*ACTIVITY*. The required result is the number of lines below that hold the word "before", stated without anything else.

*MATERIAL PROVIDED*.
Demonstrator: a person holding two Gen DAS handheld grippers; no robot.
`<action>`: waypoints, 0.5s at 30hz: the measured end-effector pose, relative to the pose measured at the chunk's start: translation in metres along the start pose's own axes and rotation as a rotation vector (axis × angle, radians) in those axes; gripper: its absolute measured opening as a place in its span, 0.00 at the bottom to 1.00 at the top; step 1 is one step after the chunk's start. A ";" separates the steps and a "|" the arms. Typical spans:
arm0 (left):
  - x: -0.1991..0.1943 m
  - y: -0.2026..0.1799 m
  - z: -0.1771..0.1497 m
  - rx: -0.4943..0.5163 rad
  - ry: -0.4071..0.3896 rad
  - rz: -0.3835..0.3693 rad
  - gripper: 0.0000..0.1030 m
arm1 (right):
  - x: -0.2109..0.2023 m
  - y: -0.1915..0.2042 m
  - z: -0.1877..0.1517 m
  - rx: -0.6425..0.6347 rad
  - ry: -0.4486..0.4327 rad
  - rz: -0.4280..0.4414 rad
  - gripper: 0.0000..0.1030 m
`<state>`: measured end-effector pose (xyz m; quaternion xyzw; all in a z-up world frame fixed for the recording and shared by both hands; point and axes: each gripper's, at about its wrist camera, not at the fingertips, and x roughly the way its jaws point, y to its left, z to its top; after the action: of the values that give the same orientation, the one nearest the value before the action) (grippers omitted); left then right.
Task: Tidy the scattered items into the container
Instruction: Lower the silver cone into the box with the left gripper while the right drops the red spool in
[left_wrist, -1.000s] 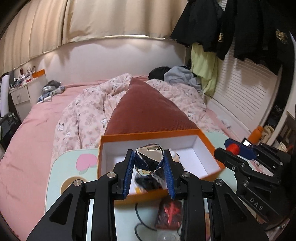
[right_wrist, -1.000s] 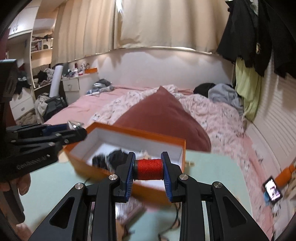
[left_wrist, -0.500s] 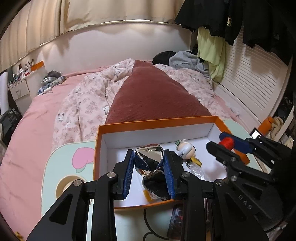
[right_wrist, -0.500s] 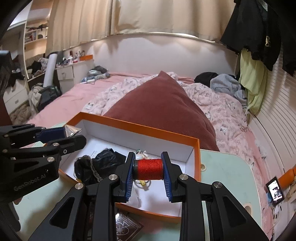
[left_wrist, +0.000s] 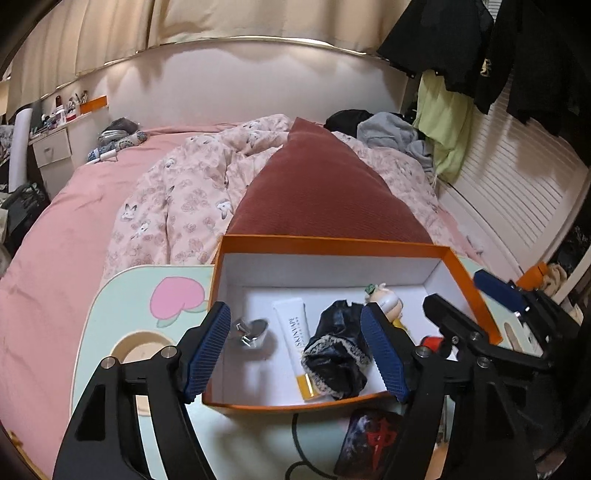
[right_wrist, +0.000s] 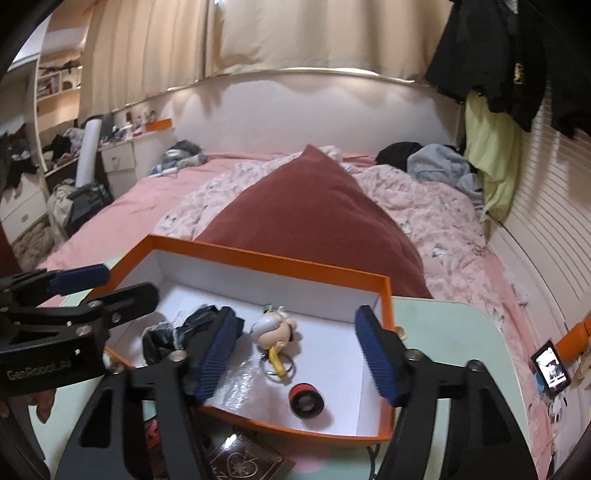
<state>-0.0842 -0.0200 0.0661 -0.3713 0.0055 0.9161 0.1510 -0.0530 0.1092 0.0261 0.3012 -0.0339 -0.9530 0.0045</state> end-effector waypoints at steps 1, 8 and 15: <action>0.000 0.000 0.000 0.001 0.001 0.000 0.71 | 0.000 -0.001 0.001 0.006 0.001 0.002 0.71; -0.024 0.004 -0.008 -0.030 -0.034 -0.029 0.71 | -0.012 -0.006 -0.002 0.045 -0.006 0.034 0.71; -0.057 -0.003 -0.053 0.039 -0.057 -0.017 0.71 | -0.058 -0.019 -0.029 0.081 0.004 0.146 0.71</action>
<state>-0.0090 -0.0391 0.0671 -0.3421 0.0160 0.9247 0.1660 0.0111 0.1277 0.0346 0.2997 -0.0941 -0.9474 0.0618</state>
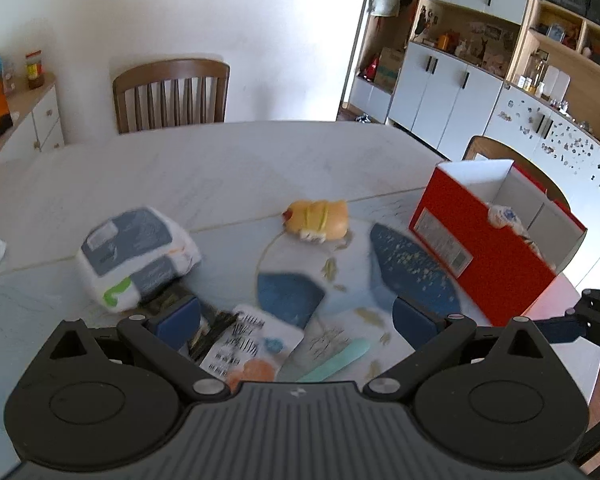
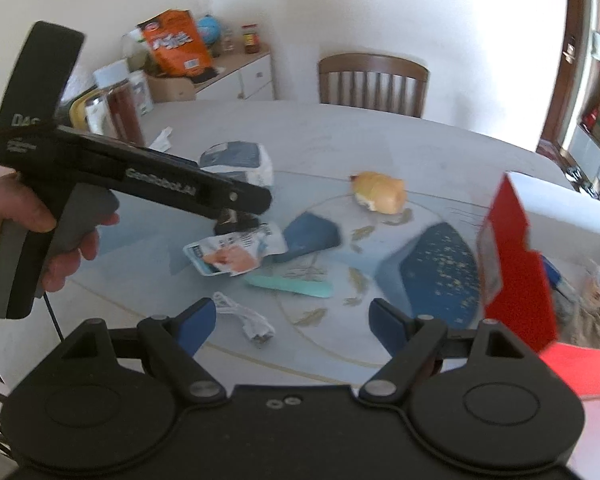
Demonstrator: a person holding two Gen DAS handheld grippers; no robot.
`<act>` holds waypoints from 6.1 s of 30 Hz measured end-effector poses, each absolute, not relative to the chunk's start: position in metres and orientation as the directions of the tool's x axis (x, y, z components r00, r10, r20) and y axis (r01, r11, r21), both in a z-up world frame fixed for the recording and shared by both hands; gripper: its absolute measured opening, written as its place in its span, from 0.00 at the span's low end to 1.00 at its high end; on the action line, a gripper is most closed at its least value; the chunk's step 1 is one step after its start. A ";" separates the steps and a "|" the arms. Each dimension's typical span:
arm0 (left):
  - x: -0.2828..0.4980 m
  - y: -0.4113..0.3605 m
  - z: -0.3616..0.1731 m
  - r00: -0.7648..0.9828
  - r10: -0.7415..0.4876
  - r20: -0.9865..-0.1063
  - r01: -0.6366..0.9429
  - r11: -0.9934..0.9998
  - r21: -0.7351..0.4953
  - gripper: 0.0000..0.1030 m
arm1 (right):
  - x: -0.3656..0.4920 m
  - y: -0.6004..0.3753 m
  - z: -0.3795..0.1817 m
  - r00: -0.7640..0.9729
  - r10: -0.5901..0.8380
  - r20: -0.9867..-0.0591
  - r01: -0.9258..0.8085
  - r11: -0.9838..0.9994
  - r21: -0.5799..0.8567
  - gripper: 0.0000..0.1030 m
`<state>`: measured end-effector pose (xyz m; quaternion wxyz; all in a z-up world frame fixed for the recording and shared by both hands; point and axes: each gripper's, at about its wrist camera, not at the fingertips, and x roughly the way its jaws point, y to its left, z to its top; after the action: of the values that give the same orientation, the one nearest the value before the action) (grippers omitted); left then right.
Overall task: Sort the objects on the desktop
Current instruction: 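Withdraw both tools from the box toward the items on the table, then grasp the white sausage snack pack with the left tool while the right grasps the white USB cable, then carry the sausage pack and USB cable with both tools over the red box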
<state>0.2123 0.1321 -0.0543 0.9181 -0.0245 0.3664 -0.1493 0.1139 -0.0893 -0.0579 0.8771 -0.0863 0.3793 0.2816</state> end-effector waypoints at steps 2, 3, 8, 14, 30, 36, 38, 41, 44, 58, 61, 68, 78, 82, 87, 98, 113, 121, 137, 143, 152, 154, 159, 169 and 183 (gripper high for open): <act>0.212 0.137 -0.062 0.684 -0.286 -0.671 0.255 0.956 -0.147 1.00 | 0.113 -0.081 -0.065 0.556 0.427 -0.713 -0.571 0.820 0.046 0.81; 0.211 0.139 -0.066 0.682 -0.287 -0.672 0.258 0.955 -0.146 1.00 | 0.113 -0.078 -0.068 0.554 0.429 -0.714 -0.573 0.818 0.046 0.81; 0.213 0.148 -0.082 0.675 -0.285 -0.681 0.265 0.954 -0.136 1.00 | 0.114 -0.067 -0.080 0.547 0.442 -0.711 -0.589 0.807 0.048 0.81; 0.222 0.157 -0.100 0.652 -0.309 -0.693 0.290 0.945 -0.149 1.00 | 0.114 -0.052 -0.096 0.532 0.440 -0.723 -0.625 0.781 0.015 0.80; 0.242 0.157 -0.141 0.596 -0.312 -0.740 0.313 0.939 -0.144 1.00 | 0.135 -0.024 -0.140 0.497 0.420 -0.759 -0.673 0.739 -0.032 0.75; 0.243 0.157 -0.144 0.606 -0.310 -0.733 0.313 0.939 -0.139 1.00 | 0.142 -0.018 -0.151 0.470 0.433 -0.769 -0.696 0.718 -0.021 0.63; 0.243 0.156 -0.145 0.612 -0.308 -0.728 0.318 0.939 -0.131 1.00 | 0.144 -0.016 -0.151 0.470 0.441 -0.765 -0.700 0.714 -0.019 0.57; 0.240 0.153 -0.147 0.622 -0.299 -0.724 0.332 0.938 -0.102 1.00 | 0.146 -0.015 -0.150 0.450 0.461 -0.765 -0.715 0.699 0.001 0.46; 0.238 0.152 -0.148 0.635 -0.294 -0.714 0.333 0.939 -0.090 1.00 | 0.146 -0.017 -0.150 0.441 0.473 -0.763 -0.722 0.692 0.012 0.44; 0.227 0.144 -0.147 0.647 -0.244 -0.723 0.270 0.959 -0.083 0.99 | 0.151 -0.055 -0.147 0.470 0.418 -0.777 -0.670 0.743 -0.006 0.22; 0.220 0.139 -0.148 0.653 -0.230 -0.722 0.281 0.958 -0.051 0.97 | 0.150 -0.067 -0.147 0.485 0.396 -0.779 -0.649 0.760 -0.018 0.22; 0.220 0.137 -0.145 0.665 -0.226 -0.711 0.258 0.964 -0.065 0.84 | 0.149 -0.084 -0.146 0.485 0.385 -0.785 -0.625 0.781 -0.003 0.22; 0.234 0.134 -0.140 0.650 -0.234 -0.723 0.177 0.972 -0.156 0.84 | 0.148 -0.087 -0.146 0.482 0.391 -0.784 -0.629 0.777 0.001 0.22; 0.240 0.118 -0.142 0.659 -0.175 -0.732 0.157 0.983 -0.094 0.84 | 0.147 -0.088 -0.146 0.483 0.394 -0.782 -0.631 0.776 0.001 0.22; 0.243 0.107 -0.147 0.678 -0.111 -0.726 0.136 0.990 -0.025 0.84 | 0.145 -0.089 -0.146 0.486 0.400 -0.777 -0.636 0.771 0.000 0.22; 0.236 0.102 -0.145 0.707 -0.065 -0.704 0.128 0.991 0.037 0.58 | 0.144 -0.095 -0.144 0.467 0.408 -0.785 -0.645 0.764 0.014 0.19; 0.214 0.102 -0.128 0.713 -0.077 -0.697 0.097 0.995 -0.010 0.58 | 0.139 -0.115 -0.122 0.501 0.415 -0.759 -0.618 0.786 0.022 0.18; 0.199 0.095 -0.110 0.717 -0.087 -0.692 0.108 0.994 -0.014 0.58 | 0.133 -0.129 -0.106 0.529 0.411 -0.742 -0.591 0.806 0.025 0.18; 0.166 0.067 -0.057 0.738 -0.149 -0.658 0.147 0.987 -0.058 0.58 | 0.132 -0.178 -0.061 0.597 0.390 -0.701 -0.487 0.871 0.069 0.18; 0.162 0.051 -0.034 0.755 -0.178 -0.631 0.175 0.982 -0.068 0.58 | 0.142 -0.203 -0.040 0.615 0.409 -0.674 -0.463 0.879 0.111 0.18; 0.163 0.024 -0.019 0.756 -0.190 -0.626 0.187 0.980 -0.071 0.58 | 0.155 -0.236 -0.017 0.645 0.420 -0.639 -0.463 0.880 0.111 0.18; 0.164 0.017 -0.018 0.758 -0.190 -0.624 0.187 0.980 -0.071 0.58 | 0.158 -0.244 -0.015 0.649 0.418 -0.635 -0.462 0.880 0.107 0.18; 0.169 -0.003 -0.015 0.760 -0.191 -0.622 0.195 0.979 -0.063 0.58 | 0.167 -0.267 -0.012 0.658 0.413 -0.630 -0.450 0.886 0.110 0.18; 0.184 -0.053 -0.009 0.760 -0.216 -0.613 0.227 0.972 -0.060 0.58 | 0.184 -0.318 -0.013 0.676 0.377 -0.633 -0.419 0.904 0.091 0.18; 0.215 -0.130 -0.004 0.725 -0.278 -0.630 0.328 0.944 -0.039 0.58 | 0.203 -0.379 -0.023 0.695 0.315 -0.646 -0.355 0.932 0.073 0.18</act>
<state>0.2146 -0.1303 -0.0039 0.9279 0.0373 0.3332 -0.1631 0.2034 -0.3791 -0.0231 0.9202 -0.0286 0.3455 0.1819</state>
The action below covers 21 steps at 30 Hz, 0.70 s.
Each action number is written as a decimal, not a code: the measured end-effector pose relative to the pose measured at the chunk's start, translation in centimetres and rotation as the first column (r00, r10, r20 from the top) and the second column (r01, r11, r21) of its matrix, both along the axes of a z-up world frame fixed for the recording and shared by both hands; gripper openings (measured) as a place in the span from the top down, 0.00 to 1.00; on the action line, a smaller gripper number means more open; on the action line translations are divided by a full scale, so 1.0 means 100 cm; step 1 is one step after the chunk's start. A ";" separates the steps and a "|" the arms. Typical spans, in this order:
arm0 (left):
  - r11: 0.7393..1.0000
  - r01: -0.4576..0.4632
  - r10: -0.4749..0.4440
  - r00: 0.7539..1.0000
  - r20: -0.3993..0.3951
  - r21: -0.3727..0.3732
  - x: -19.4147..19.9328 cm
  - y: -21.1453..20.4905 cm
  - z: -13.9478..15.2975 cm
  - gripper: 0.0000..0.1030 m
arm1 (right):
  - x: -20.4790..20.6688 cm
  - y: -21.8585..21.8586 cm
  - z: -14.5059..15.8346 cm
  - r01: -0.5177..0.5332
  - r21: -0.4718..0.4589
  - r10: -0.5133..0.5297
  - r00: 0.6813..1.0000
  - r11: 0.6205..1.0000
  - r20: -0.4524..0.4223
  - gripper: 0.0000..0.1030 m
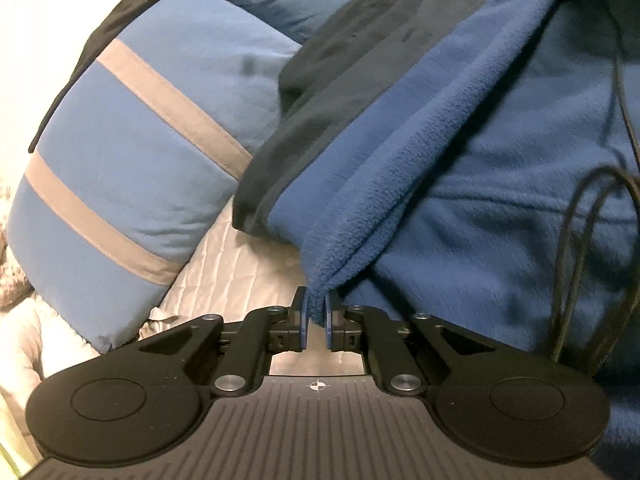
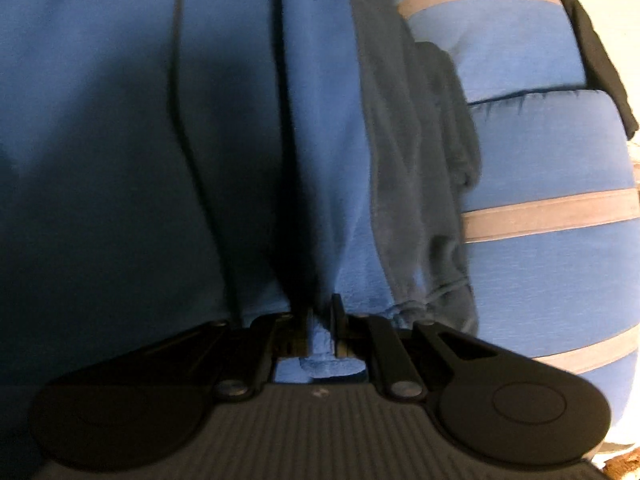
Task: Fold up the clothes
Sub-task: 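Pinch the folded fleece edge with the left gripper while the right gripper holds the hem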
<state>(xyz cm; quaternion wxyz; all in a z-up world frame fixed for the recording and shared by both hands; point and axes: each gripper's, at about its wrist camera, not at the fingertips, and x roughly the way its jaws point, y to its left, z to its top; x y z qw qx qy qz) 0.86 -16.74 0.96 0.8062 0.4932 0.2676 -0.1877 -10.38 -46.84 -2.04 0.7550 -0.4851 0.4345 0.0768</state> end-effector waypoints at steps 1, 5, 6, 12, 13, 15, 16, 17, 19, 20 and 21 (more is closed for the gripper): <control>1.000 0.003 -0.003 1.000 -0.009 0.007 -0.001 0.000 -0.001 0.92 | -0.001 0.001 0.000 0.000 0.004 0.000 1.000 1.000 -0.006 0.94; 1.000 0.002 -0.001 0.999 -0.035 0.012 -0.006 0.004 -0.004 0.92 | -0.006 0.001 0.003 0.011 0.035 -0.010 1.000 0.999 -0.019 0.94; 1.000 0.000 0.001 0.999 -0.041 0.016 -0.007 0.005 -0.004 0.93 | -0.006 0.000 0.004 0.015 0.041 -0.014 1.000 0.999 -0.021 0.94; 0.996 -0.088 0.084 0.992 -0.097 -0.034 -0.004 0.028 -0.004 0.97 | -0.006 -0.006 0.005 0.022 0.060 -0.021 0.999 0.998 -0.025 0.94; 0.993 -0.102 0.096 0.991 -0.098 -0.062 -0.004 0.031 -0.001 0.96 | -0.005 -0.007 0.006 0.023 0.068 -0.021 1.000 0.997 -0.022 0.94; 0.985 -0.128 0.117 0.988 -0.098 -0.116 -0.004 0.038 0.006 0.96 | -0.007 -0.007 0.008 0.016 0.071 -0.015 1.000 0.997 -0.018 0.94; 0.980 -0.139 0.125 0.987 -0.104 -0.144 -0.004 0.040 0.011 0.96 | -0.008 -0.006 0.008 0.014 0.071 -0.013 1.000 0.997 -0.017 0.94; 0.973 -0.148 0.128 0.985 -0.117 -0.177 -0.004 0.041 0.016 0.96 | -0.009 -0.006 0.008 0.012 0.070 -0.011 1.000 0.998 -0.016 0.94; 0.946 -0.169 0.126 0.978 -0.166 -0.277 -0.001 0.045 0.027 0.96 | -0.009 -0.006 0.008 0.008 0.065 -0.007 1.000 0.998 -0.015 0.93; 0.926 -0.181 0.123 0.974 -0.189 -0.331 0.001 0.047 0.032 0.96 | -0.010 -0.006 0.008 0.005 0.063 -0.004 1.000 0.998 -0.014 0.93; 0.903 -0.197 0.122 0.970 -0.211 -0.382 0.003 0.049 0.037 0.94 | -0.011 -0.005 0.009 0.002 0.061 -0.001 1.000 0.998 -0.013 0.93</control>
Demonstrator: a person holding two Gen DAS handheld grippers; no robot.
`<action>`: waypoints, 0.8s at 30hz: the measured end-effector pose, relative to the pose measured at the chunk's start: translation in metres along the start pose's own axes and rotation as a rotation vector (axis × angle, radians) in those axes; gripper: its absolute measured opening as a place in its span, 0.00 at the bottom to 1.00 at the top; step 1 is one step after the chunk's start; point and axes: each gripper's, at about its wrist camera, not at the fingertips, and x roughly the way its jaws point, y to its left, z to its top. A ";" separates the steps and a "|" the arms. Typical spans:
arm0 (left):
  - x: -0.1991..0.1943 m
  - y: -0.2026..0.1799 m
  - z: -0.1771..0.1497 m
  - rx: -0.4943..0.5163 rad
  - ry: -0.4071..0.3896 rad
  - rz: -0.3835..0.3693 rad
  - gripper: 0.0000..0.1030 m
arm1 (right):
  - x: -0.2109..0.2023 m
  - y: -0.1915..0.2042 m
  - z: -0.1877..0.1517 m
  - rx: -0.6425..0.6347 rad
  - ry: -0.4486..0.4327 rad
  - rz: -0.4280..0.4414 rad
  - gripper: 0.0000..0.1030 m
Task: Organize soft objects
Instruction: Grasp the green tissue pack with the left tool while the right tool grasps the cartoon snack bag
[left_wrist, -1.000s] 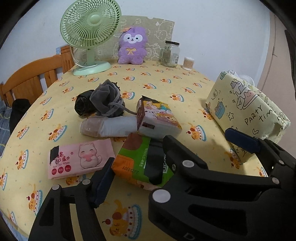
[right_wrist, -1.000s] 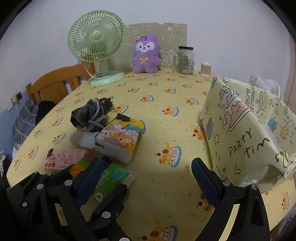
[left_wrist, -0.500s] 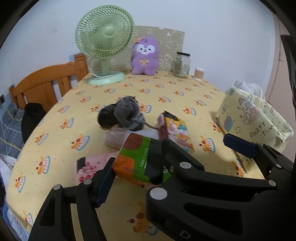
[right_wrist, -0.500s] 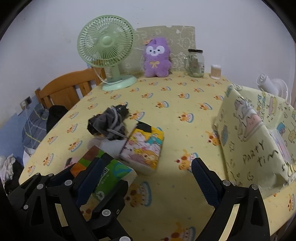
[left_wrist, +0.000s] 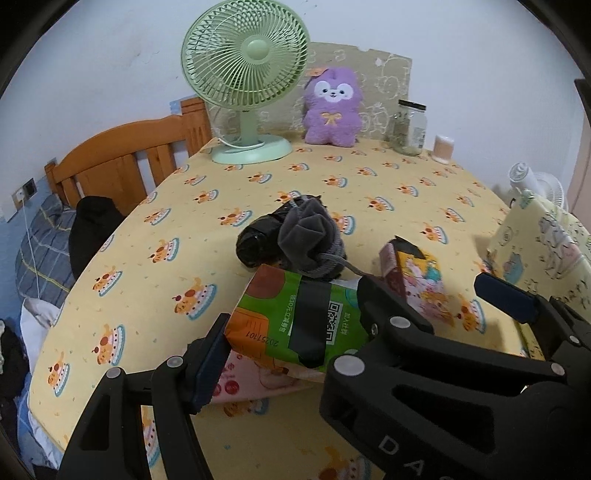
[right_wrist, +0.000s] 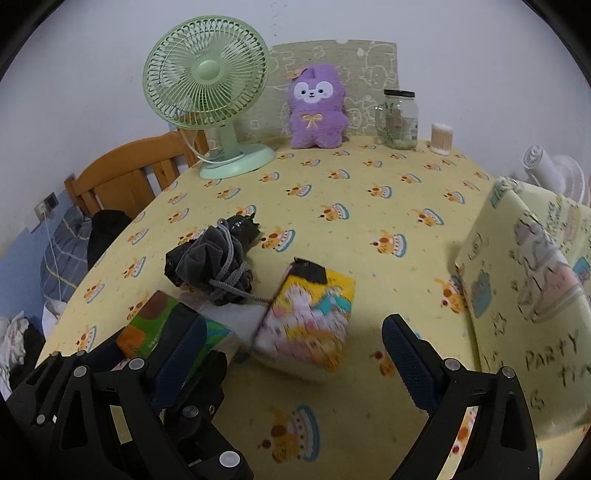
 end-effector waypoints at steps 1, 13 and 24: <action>0.003 0.001 0.001 -0.004 0.004 0.006 0.71 | 0.002 0.001 0.001 -0.002 0.003 0.000 0.95; 0.017 -0.004 0.002 0.001 0.052 0.041 0.71 | 0.023 -0.005 0.002 0.025 0.061 -0.006 0.62; 0.007 -0.006 0.007 0.012 0.045 0.019 0.71 | 0.016 -0.005 0.004 0.009 0.086 -0.014 0.48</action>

*ANSWER FOR THIS EXERCISE*. 2